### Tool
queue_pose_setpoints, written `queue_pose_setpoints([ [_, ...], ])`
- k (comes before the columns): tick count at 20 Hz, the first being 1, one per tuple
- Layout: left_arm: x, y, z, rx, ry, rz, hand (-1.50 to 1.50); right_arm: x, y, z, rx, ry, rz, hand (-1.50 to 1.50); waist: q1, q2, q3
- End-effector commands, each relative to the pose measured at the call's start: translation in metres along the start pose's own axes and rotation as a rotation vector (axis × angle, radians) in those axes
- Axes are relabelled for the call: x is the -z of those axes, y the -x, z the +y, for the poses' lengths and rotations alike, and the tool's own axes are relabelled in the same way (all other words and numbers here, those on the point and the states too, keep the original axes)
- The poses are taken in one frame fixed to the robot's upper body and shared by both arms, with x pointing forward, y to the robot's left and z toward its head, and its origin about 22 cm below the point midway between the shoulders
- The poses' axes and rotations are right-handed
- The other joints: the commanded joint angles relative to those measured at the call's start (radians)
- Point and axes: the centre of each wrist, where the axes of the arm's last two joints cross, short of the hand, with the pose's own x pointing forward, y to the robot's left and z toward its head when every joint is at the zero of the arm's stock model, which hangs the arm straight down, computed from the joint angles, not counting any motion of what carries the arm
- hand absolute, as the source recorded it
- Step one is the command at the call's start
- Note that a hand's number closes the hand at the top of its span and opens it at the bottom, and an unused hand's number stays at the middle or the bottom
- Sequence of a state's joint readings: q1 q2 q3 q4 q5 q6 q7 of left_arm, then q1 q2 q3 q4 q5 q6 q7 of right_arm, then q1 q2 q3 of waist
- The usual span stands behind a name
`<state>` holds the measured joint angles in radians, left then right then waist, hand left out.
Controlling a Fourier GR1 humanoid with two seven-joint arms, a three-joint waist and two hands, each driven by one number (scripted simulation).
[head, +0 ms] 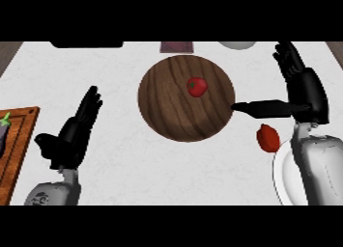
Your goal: Pick the tomato from the plate and place it in the bowl
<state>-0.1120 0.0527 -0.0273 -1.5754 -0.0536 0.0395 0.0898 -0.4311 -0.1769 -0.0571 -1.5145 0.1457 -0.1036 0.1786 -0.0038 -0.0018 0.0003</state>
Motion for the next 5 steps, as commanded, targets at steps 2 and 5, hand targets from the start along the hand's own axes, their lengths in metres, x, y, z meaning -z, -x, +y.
queue_pose_setpoints([
  [2,0.006,0.014,0.001,0.002,-0.015,-0.006,0.00,-0.031,0.031,-0.017,0.005,-0.048,0.009,-1.50,0.000,0.002,0.000],
  [5,0.018,-0.005,-0.002,0.007,-0.004,-0.012,0.00,-0.043,0.031,-0.002,0.006,-0.051,0.012,-1.50,0.001,0.002,0.000],
])
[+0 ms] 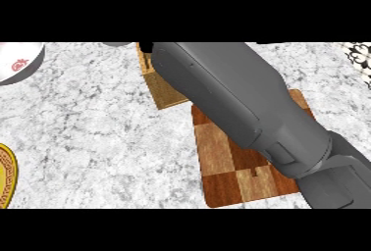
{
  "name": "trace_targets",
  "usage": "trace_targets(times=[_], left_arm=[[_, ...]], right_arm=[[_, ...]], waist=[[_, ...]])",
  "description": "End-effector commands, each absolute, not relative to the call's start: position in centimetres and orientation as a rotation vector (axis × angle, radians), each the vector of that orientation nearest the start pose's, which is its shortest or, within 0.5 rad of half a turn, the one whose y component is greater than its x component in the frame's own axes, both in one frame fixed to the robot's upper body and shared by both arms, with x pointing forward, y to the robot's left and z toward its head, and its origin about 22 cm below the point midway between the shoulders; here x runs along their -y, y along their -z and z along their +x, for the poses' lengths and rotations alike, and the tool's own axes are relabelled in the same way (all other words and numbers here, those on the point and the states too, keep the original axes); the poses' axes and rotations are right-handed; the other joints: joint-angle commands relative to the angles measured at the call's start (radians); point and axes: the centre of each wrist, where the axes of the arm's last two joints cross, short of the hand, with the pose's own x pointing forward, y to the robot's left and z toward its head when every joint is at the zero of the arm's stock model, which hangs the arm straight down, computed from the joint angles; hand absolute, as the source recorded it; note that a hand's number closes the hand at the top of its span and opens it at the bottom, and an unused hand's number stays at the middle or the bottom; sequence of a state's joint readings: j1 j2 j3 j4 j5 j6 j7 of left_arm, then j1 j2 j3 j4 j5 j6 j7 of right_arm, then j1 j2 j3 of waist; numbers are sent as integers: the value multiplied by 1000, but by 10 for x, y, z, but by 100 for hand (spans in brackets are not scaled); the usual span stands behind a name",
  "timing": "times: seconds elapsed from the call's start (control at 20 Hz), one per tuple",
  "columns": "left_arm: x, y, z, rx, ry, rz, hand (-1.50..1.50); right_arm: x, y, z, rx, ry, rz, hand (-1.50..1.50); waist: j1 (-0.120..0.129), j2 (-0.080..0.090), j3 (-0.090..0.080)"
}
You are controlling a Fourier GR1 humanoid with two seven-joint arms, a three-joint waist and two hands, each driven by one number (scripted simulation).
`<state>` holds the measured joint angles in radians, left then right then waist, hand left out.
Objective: Pick the pear from the cutting board and place it in the basket
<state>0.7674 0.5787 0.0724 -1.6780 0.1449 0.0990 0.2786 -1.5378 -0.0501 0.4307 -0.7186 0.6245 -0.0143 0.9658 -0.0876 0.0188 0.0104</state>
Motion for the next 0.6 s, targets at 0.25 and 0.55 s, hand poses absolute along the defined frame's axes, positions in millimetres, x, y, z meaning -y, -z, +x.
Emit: trace_targets(times=[0.25, 0.55], left_arm=[[-359, -33, 125, 1204, 102, 387, 0], [-360, -30, 124, 1205, 91, 400, 0]], right_arm=[[-21, -257, 408, 1293, -760, -909, -150], [-12, -259, 412, 1385, -673, -860, -150]], waist=[[-43, 3, -16], [-45, 1, -17]])
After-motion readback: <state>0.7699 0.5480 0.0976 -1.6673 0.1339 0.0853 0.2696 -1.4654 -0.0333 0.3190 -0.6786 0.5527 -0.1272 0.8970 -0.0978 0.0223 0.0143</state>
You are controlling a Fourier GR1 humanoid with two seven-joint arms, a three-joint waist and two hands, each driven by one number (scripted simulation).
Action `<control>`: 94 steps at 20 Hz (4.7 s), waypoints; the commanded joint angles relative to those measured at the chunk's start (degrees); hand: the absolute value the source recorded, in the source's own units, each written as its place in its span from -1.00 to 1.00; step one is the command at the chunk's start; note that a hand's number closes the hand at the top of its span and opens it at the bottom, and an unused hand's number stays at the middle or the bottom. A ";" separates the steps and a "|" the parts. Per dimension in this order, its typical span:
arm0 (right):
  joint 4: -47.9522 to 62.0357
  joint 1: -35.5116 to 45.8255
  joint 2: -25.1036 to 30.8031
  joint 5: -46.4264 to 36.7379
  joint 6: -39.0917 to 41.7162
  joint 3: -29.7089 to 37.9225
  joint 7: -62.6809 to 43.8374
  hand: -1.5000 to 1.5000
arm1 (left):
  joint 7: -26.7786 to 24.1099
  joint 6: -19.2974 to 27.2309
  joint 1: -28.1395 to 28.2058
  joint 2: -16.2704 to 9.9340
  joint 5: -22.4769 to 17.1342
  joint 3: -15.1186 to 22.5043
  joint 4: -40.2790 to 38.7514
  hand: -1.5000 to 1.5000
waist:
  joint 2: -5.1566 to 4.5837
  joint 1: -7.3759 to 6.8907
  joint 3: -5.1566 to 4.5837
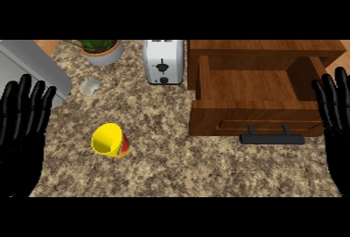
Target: Pick up the cup, place it into the drawer and close the drawer
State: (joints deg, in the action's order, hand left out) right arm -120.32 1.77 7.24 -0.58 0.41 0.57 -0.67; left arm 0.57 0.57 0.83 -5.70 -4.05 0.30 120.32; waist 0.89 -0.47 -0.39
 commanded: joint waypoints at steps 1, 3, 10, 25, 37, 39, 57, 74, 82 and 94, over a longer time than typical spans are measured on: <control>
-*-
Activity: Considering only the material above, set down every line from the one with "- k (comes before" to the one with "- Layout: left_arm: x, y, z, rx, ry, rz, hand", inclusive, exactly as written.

Solution below:
- k (comes before the columns): tick count at 20 Hz, the first being 1, one per tuple
- Layout: left_arm: x, y, z, rx, ry, rz, hand (-1.50 to 1.50); right_arm: x, y, z, rx, ry, rz, hand (-1.50 to 1.50); waist: q1, q2, q3

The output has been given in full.